Restate the records word for word, omitting nothing.

------------

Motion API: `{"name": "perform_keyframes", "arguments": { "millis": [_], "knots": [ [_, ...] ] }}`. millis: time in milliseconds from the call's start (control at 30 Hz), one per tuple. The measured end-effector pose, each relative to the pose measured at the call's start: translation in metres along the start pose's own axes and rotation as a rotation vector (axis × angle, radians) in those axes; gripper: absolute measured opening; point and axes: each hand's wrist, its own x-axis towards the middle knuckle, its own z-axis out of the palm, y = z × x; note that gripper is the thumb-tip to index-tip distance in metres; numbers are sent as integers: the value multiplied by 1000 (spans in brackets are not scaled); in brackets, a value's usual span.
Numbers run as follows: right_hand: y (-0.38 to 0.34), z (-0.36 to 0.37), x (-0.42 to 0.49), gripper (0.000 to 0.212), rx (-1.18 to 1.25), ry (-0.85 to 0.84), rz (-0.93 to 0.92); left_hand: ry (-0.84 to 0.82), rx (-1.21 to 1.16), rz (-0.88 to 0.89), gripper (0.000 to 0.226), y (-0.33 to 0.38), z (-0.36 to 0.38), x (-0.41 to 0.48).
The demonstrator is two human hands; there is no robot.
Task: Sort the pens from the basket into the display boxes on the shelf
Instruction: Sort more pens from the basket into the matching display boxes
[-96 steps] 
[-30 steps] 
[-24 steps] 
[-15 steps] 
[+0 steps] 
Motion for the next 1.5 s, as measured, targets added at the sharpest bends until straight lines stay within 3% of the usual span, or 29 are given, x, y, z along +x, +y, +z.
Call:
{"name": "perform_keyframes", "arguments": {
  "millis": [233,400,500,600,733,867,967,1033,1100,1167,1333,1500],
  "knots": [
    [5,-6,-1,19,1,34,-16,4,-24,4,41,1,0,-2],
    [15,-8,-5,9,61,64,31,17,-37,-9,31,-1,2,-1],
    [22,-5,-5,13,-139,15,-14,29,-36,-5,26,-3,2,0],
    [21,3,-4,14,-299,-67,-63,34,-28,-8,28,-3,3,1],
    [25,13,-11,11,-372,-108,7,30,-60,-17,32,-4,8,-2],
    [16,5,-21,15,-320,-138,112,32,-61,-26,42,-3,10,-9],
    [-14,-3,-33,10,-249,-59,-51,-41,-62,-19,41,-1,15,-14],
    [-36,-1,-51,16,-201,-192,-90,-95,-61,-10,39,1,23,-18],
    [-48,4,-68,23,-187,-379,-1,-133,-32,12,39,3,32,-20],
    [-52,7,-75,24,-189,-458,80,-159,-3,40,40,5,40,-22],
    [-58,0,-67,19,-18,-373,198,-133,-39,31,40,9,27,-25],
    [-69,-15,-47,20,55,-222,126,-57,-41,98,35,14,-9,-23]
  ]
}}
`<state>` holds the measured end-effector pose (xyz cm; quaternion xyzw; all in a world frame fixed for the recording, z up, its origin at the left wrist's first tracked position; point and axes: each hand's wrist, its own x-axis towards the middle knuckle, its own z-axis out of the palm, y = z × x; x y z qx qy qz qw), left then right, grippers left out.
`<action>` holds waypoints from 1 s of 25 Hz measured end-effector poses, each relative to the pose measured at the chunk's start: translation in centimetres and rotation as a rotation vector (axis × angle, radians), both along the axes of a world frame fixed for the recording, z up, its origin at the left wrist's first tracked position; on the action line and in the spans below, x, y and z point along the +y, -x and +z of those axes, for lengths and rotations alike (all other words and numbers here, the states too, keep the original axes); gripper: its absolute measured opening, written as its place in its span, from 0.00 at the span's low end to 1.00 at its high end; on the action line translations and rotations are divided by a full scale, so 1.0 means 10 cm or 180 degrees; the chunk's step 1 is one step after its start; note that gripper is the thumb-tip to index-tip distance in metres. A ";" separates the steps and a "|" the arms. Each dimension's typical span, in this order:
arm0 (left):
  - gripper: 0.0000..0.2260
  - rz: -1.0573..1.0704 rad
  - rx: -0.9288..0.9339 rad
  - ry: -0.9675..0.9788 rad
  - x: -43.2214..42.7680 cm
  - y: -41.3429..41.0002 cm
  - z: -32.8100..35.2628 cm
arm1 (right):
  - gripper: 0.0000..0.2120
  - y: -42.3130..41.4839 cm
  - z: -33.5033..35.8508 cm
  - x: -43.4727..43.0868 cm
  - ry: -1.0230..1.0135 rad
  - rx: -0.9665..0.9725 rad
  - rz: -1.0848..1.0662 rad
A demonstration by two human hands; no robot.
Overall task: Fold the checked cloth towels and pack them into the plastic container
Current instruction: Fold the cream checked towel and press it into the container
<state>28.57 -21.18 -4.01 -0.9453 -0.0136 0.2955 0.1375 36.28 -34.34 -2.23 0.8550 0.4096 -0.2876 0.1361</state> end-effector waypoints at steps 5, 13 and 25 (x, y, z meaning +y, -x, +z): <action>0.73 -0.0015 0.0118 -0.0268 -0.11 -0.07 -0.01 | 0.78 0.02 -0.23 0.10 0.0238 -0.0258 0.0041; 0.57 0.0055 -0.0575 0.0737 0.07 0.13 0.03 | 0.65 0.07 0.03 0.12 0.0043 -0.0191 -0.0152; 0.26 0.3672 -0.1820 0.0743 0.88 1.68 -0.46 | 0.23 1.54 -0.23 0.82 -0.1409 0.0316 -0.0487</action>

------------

* _SOLVED EXERCISE_
Motion API: `{"name": "perform_keyframes", "arguments": { "millis": [_], "knots": [ [_, ...] ] }}`. millis: time in milliseconds from the call's start (control at 30 Hz), one per tuple. The measured end-effector pose, each relative to the pose measured at the call's start: translation in metres along the start pose's own axes and rotation as a rotation vector (axis × angle, radians) in those axes; gripper: absolute measured opening; point and axes: each hand's wrist, its own x-axis towards the middle knuckle, its own z-axis out of the palm, y = z × x; note that gripper is the thumb-tip to index-tip distance in metres; numbers are sent as integers: the value multiplied by 1000 (spans in brackets are not scaled); in brackets, a value's usual span.
Numbers run as follows: right_hand: y (-0.38 to 0.34), z (-0.36 to 0.37), x (-0.42 to 0.49), gripper (0.000 to 0.212), rx (-1.18 to 1.25), ry (-0.85 to 0.84), rz (-0.93 to 0.92); left_hand: ry (-0.84 to 0.82), rx (-1.21 to 1.16), rz (-0.88 to 0.89), gripper (0.000 to 0.226), y (-0.33 to 0.38), z (-0.36 to 0.38), x (-0.41 to 0.48).
The demonstrator is two human hands; there is no robot.
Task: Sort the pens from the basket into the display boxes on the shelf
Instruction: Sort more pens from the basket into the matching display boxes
[-96 steps] 
[-30 steps] 
[-24 steps] 
[-15 steps] 
[+0 steps] 
Motion for the next 1.5 s, as measured, targets added at the sharpest bends until straight lines stay within 3% of the usual span, or 29 are given, x, y, z along +x, +y, +z.
Call:
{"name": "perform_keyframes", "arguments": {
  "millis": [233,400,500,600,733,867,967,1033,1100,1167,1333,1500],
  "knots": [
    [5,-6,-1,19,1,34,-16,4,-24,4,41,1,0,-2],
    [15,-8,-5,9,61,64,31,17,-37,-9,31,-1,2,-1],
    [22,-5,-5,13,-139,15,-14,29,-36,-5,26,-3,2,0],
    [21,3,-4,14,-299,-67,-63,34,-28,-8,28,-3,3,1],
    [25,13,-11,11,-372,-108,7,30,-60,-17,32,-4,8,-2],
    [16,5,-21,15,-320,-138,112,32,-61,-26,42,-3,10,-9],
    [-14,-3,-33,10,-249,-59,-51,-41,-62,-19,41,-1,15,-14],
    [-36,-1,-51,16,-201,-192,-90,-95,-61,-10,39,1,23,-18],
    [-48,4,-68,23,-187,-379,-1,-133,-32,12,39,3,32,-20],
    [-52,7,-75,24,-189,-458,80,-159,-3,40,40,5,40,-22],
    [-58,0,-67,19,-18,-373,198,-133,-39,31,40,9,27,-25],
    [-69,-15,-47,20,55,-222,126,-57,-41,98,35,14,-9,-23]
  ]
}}
`<state>` holds the measured end-effector pose (xyz cm; quaternion xyzw; all in a world frame fixed for the recording, z up, its origin at the left wrist's first tracked position; point and axes: each hand's wrist, its own x-axis towards the middle knuckle, its own z-axis out of the palm, y = z × x; x y z qx qy qz qw), left then right, grippers left out.
`<action>` holds waypoints from 1 s of 25 Hz measured end-effector poses, each relative to the pose measured at the chunk's start: translation in centimetres and rotation as a rotation vector (axis × angle, radians), both along the axes of a world frame fixed for the recording, z up, its origin at the left wrist's first tracked position; on the action line and in the spans below, x, y and z point along the +y, -x and +z of those axes, for lengths and rotations alike (all other words and numbers here, the states too, keep the original axes); gripper: its absolute measured opening, written as its place in its span, from 0.00 at the span's low end to 1.00 at its high end; on the action line translations and rotations are divided by a full scale, so 1.0 means 10 cm or 180 degrees; the chunk's step 1 is one step after its start; note that gripper is the thumb-tip to index-tip distance in metres. A ";" separates the steps and a "|" the arms. Each dimension's typical span, in this order:
arm0 (left):
  - gripper: 0.0000..0.2260
  - rz: -1.0573..1.0704 rad
  - rx: -0.9288..0.9339 rad
  - ry: -0.9675..0.9788 rad
  - x: -43.2214..42.7680 cm
  - y: -41.3429..41.0002 cm
  - z: -32.8100..35.2628 cm
arm1 (right):
  - gripper: 0.0000..0.2120
  - y: -42.3130..41.4839 cm
  - z: -33.5033..35.8508 cm
  - x: -43.4727..43.0868 cm
  - ry: -1.0230..1.0135 rad
  - rx: -0.9665..0.9725 rad
  - rz: -1.0848..1.0662 rad
A demonstration by two human hands; no robot.
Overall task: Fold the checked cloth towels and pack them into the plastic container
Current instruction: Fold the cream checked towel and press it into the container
<state>28.57 -21.18 -4.01 -0.9453 -0.0136 0.2955 0.1375 36.28 -34.34 -2.23 0.8550 0.4096 -0.2876 0.1361</state> end-effector waypoints at steps 5, 13 and 25 (x, y, z meaning +y, -x, +z): <action>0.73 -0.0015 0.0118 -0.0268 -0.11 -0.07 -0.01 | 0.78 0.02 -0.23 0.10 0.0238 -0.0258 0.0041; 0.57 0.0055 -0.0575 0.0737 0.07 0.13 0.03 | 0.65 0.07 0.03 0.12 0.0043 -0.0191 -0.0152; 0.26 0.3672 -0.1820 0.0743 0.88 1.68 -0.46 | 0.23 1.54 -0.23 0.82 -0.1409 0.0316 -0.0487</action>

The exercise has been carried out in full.